How an insurance brand is winning at social

Two Sundays ago, as Ellen Degeneres snapped her famous selfie and big brands everywhere live-tweeted every last detail of the Academy Awards, New York Life kept its cool. The insurance giant sent just two Oscar-related tweets, and even those had more to do with family than plugging in to specific buzz-worthy moments.

As you might expect from a life insurance brand, New York Life takes a sensible approach to social media. From its perspective, social media is about providing useful and interesting content about big life moments and financial well-being, not real-time silliness. And this approach has paid off. The 169-year-old company has the largest Twitter and Facebook followings in the industry by a long shot.

“We want to make our brand top-of-mind through social for important life events,” said Dipayan Gupta, head of social media marketing and strategy at New York Life. “But it’s not sales driven; it’s a conversation — I think it’s really important to establish a conversation outside of the sales cycle.”

As Gupta explained, New York Life’s social strategy hinges on sharing information that’s actually useful. This entails distributing both New York Life-generated content and content from elsewhere around the Web. This can mean tweeting an ABC News article about changes to the SAT for parents in college-prep mode, or sharing personal-finance tips like a handy “mutual funds 101” guide.

Gupta does this with the help of three others who make up the small social media team. For them, each day starts with scouring the Web for content worth sharing.

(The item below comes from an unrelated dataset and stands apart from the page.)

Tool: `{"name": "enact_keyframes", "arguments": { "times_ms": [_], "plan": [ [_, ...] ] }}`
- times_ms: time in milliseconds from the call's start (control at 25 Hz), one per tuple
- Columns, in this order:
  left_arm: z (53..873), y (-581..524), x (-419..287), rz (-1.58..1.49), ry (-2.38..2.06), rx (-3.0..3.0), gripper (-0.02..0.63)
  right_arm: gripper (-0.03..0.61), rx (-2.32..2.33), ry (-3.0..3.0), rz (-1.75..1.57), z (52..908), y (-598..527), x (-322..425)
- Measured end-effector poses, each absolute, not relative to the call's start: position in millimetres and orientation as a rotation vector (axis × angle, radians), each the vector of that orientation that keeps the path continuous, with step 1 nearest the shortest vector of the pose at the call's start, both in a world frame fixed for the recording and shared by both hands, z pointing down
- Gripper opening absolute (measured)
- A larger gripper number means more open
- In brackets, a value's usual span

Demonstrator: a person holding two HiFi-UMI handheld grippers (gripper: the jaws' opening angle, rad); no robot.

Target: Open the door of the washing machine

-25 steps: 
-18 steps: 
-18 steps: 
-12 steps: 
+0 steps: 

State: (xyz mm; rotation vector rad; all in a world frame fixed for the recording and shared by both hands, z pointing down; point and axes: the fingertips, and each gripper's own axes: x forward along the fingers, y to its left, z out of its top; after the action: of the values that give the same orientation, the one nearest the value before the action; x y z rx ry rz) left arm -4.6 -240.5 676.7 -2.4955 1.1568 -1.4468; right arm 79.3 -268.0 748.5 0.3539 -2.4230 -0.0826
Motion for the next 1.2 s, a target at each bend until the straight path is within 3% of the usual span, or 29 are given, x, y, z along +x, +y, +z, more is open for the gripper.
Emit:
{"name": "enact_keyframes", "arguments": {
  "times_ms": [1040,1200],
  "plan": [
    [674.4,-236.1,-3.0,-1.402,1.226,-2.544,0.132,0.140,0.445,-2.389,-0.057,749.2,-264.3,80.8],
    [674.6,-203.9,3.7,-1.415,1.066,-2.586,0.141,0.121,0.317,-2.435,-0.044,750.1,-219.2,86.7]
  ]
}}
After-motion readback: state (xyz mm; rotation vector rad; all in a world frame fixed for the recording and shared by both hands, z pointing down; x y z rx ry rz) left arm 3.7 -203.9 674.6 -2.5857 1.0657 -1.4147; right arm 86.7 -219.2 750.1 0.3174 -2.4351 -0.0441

“We are people too. We look through the news and look through our favorite publications, and we pick and choose content that is relevant to us and people in general,” explained Gupta. “We don’t necessarily think of them as consumers. And we don’t just talk about ourselves; we are talking about financial responsibility in general.”

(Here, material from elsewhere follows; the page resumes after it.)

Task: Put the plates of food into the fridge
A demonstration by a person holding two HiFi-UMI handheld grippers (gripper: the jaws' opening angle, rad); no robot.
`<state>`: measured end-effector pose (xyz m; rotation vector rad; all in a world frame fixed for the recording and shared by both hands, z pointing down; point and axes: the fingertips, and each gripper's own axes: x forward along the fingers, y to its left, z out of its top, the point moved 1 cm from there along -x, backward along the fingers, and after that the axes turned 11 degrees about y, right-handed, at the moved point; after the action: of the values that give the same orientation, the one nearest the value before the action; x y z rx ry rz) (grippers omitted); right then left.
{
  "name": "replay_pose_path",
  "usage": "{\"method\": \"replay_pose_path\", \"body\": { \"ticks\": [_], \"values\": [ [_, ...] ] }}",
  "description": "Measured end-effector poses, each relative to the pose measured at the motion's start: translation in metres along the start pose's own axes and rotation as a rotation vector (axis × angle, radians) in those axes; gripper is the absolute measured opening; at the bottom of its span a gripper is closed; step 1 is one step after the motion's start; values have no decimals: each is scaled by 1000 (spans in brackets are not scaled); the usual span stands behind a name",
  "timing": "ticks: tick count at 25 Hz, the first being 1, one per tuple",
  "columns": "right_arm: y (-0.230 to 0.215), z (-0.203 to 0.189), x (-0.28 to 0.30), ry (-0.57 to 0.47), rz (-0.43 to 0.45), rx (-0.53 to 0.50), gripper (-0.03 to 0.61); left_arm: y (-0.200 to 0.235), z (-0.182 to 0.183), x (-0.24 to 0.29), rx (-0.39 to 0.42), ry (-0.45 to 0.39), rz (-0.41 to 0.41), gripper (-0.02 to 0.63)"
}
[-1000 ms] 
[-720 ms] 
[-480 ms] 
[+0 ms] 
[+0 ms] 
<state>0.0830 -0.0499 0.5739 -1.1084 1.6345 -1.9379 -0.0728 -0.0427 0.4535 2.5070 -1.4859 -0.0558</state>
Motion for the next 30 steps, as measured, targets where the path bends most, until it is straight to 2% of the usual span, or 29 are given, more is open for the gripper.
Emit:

Gupta and his team also have meetings every two weeks with people across the company and agency partners to go over social media and content planning. After scheduling content around holidays and events that are important to family life, the social media content calendar remains fairly ad hoc.

“We set up the framework and fill in the blanks as we go depending on what’s happening,” said Gupta. But that doesn’t mean trying to plug life insurance pitches into tweets about the Grammys or National Pie Day. “We aren’t a consumer goods brand; we aren’t trying to market presents and shirts and sneakers.”

What New York Life does do is foster conversations about family and the future. This is not only a way for the insurance brand to make itself relevant to people when they are making important life decisions — like having children or taking care of elderly parents — but it also helps New York Life learn more about what its consumers need.

“We want to be in the room when people are talking about their hopes and dreams and what they want for their children and grandchildren so we can anticipate what they need and provide solutions,” said Gupta. “How we get there is through social media. That’s a great touchpoint; it’s how we do our homework.”

For example, New York Life uses its #KeepGoodGoing campaign as a way to share touching branded content about consumers’ personal stories — like this video of a grandfather’s life lessons — and to encourage people tell their own stories and share what they want for their families. New York Life uses the hashtag on both Facebook and Twitter to ask people about things like what advice they have for future generations or what makes small-business owners excited to go to work everyday.

While Gupta says he doesn’t see social just as a numbers game, he and his team have managed to steadily increase New York Life’s social media following over the past few years. New York Life first started testing out the social media waters in 2009 and really got serious about it in 2010, focusing on Facebook, Twitter, LinkedIn and YouTube. Today, New York life has the most Twitter followers (more than 100,000) and the most fans on Facebook (more than 500,000) of all life insurance brands. For comparison, Allstate has just over 44,000 Twitter followers and 400,000 Facebook fans.

“Social isn’t just an advertising vehicle,” said Gupta. “It’s a way to be part of a broader conversation.”